### [What is required]
Set each line of the material below down word for word, from the first through the line that holds "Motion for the", but not the pictures.

+ + + +

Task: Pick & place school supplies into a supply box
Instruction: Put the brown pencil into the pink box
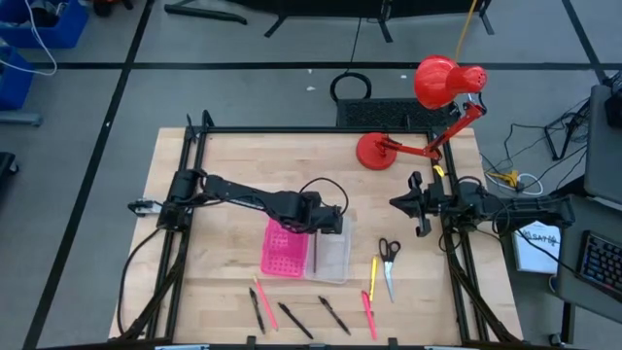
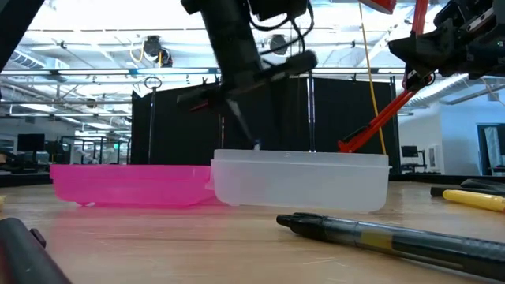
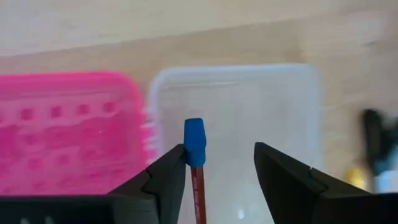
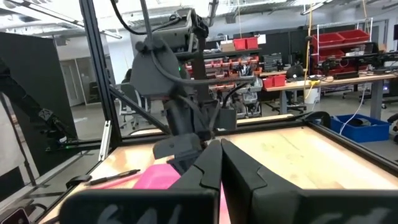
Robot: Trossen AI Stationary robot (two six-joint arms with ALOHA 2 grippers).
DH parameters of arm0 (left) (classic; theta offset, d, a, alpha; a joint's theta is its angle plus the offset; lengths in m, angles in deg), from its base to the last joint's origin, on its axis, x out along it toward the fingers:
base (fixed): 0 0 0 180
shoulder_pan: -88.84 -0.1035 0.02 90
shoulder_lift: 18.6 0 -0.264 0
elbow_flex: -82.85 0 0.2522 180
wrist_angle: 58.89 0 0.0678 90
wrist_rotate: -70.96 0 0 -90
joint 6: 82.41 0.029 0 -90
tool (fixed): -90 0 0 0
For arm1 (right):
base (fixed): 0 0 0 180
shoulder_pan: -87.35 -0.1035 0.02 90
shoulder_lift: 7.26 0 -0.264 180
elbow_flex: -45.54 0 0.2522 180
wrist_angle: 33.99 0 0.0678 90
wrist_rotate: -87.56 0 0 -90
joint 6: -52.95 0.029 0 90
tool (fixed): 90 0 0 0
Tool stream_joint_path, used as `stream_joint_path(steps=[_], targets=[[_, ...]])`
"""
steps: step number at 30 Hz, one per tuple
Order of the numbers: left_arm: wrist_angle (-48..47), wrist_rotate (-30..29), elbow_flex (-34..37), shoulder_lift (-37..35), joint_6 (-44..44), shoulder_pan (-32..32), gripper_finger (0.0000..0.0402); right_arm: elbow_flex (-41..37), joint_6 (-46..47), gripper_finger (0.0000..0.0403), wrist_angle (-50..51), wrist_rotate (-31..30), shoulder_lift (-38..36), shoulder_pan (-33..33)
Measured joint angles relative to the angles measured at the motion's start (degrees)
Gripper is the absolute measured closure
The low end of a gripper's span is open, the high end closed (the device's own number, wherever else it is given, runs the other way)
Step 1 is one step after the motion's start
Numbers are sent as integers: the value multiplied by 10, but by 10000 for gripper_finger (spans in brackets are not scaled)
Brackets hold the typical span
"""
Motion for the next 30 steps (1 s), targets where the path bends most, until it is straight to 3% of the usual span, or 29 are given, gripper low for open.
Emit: stream_joint_path(steps=[15, 18, 26, 30], targets=[[-8, 0, 0, 1, 37, -5, 209, 0, 37, 403, -2, 0, 2, 0], [-8, 9, 0, 1, 39, -5, 237, 0, 37, 403, -2, 0, 2, 0], [32, 12, 0, 1, 57, -4, 380, 0, 37, 403, -2, 0, 2, 0], [42, 14, 0, 1, 56, -3, 372, 0, 37, 403, -2, 0, 2, 0]])
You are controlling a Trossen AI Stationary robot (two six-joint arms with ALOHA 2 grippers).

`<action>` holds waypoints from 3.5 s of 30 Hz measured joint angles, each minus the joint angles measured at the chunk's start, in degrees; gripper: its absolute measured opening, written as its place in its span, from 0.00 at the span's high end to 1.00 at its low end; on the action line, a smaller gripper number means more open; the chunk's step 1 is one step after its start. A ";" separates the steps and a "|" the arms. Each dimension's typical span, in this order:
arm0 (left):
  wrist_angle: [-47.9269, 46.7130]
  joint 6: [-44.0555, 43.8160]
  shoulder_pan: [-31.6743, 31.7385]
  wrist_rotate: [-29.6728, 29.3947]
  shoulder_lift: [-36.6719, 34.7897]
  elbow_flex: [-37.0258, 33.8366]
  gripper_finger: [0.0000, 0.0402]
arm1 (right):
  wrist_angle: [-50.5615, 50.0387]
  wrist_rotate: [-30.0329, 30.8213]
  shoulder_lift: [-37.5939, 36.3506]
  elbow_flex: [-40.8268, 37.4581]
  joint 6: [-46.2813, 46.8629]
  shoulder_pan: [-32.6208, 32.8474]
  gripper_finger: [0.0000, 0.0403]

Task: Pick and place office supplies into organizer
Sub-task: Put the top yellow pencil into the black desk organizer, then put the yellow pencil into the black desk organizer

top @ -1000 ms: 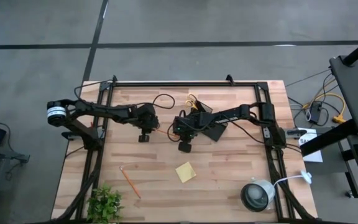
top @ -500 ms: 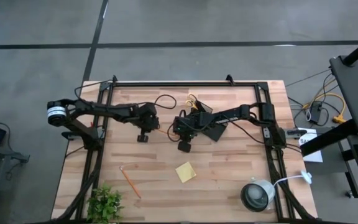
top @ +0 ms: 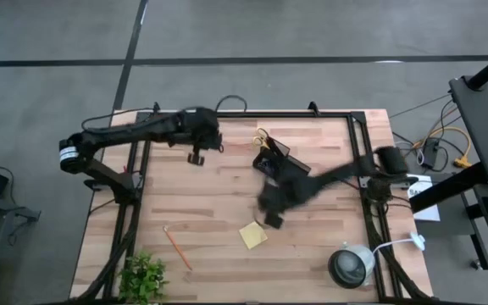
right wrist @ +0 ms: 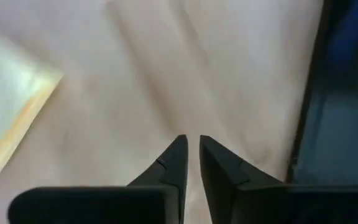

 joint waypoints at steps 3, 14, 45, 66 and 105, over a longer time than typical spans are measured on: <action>-3.92 5.83 -0.09 -3.31 1.66 8.37 1.00 | 0.28 2.86 -4.75 -5.27 10.28 5.94 0.90; -1.52 22.30 -5.92 -18.86 18.96 22.60 1.00 | 0.50 3.29 -9.62 -13.90 31.17 13.11 0.90; 22.68 45.22 -11.47 -26.16 33.24 26.63 0.95 | -0.51 -0.20 -9.89 -8.92 27.52 13.07 0.90; 17.80 15.78 -12.90 -25.23 24.66 23.94 0.65 | -0.89 0.05 -9.65 -9.43 28.76 11.76 0.90; 2.72 -48.89 -7.87 19.44 -12.83 0.21 0.65 | 1.49 -21.13 -10.48 17.37 18.62 -7.08 0.90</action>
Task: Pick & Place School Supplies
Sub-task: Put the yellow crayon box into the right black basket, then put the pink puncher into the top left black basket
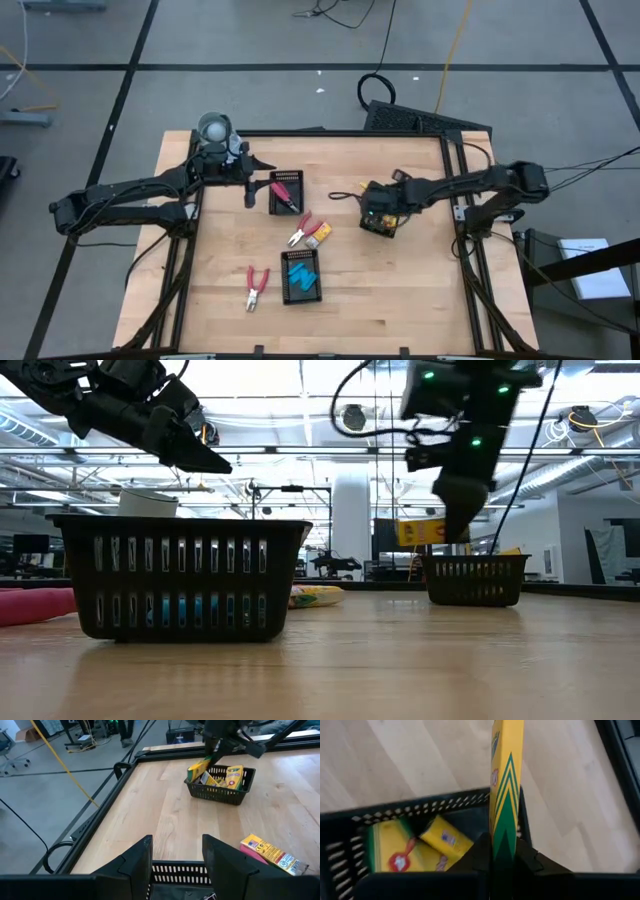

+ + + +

### [Exercise solution]
Task: Pick & place school supplies into a supply box
Instruction: Put the brown pencil into the pink box
Robot: Trossen AI Stationary robot (two six-joint arms with ALOHA 2 grippers).
DH parameters of arm0 (left) (classic; theta offset, d, a, alpha; a joint's theta is its angle plus the offset; lengths in m, angles in deg), from its base to the last joint's origin, on its axis, x out along it toward the fingers:
base (fixed): 0 0 0 180
shoulder_pan: -88.84 -0.1035 0.02 90
shoulder_lift: 18.6 0 -0.264 0
elbow_flex: -82.85 0 0.2522 180
wrist_angle: 58.89 0 0.0678 90
wrist_rotate: -70.96 0 0 -90
joint 6: 82.41 0.029 0 -90
tool (fixed): -90 0 0 0
For arm1 (right):
base (fixed): 0 0 0 180
shoulder_pan: -87.35 -0.1035 0.02 90
shoulder_lift: 7.26 0 -0.264 180
elbow_flex: -45.54 0 0.2522 180
wrist_angle: 33.99 0 0.0678 90
wrist_rotate: -87.56 0 0 -90
joint 6: -52.95 0.029 0 90
tool (fixed): 90 0 0 0
Tool stream_joint_path, used as `stream_joint_path(steps=[_], targets=[[_, ...]])`
"""
steps: step number at 30 Hz, one per tuple
Order of the numbers: left_arm: wrist_angle (-48..47), wrist_rotate (-30..29), elbow_flex (-34..37), shoulder_lift (-37..35), joint_6 (-44..44), shoulder_pan (-32..32), gripper_finger (0.0000..0.0402); right_arm: elbow_flex (-41..37), joint_6 (-46..47), gripper_finger (0.0000..0.0403), wrist_angle (-50..51), wrist_rotate (-31..30), shoulder_lift (-38..36), shoulder_pan (-33..33)
Measured joint angles relative to the angles measured at the motion's start (degrees)
Gripper is the absolute measured closure
The low end of a gripper's span is open, the high end closed (the device's own number, wherever else it is given, runs the other way)
Step 1 is one step after the motion's start
Numbers are sent as integers: the value multiplied by 10, but by 10000 for gripper_finger (spans in brackets are not scaled)
Brackets hold the typical span
"""
Motion for the next 30 steps (1 s), targets where the path bends most, until it is straight to 3% of the usual span, or 29 are given, gripper low for open.

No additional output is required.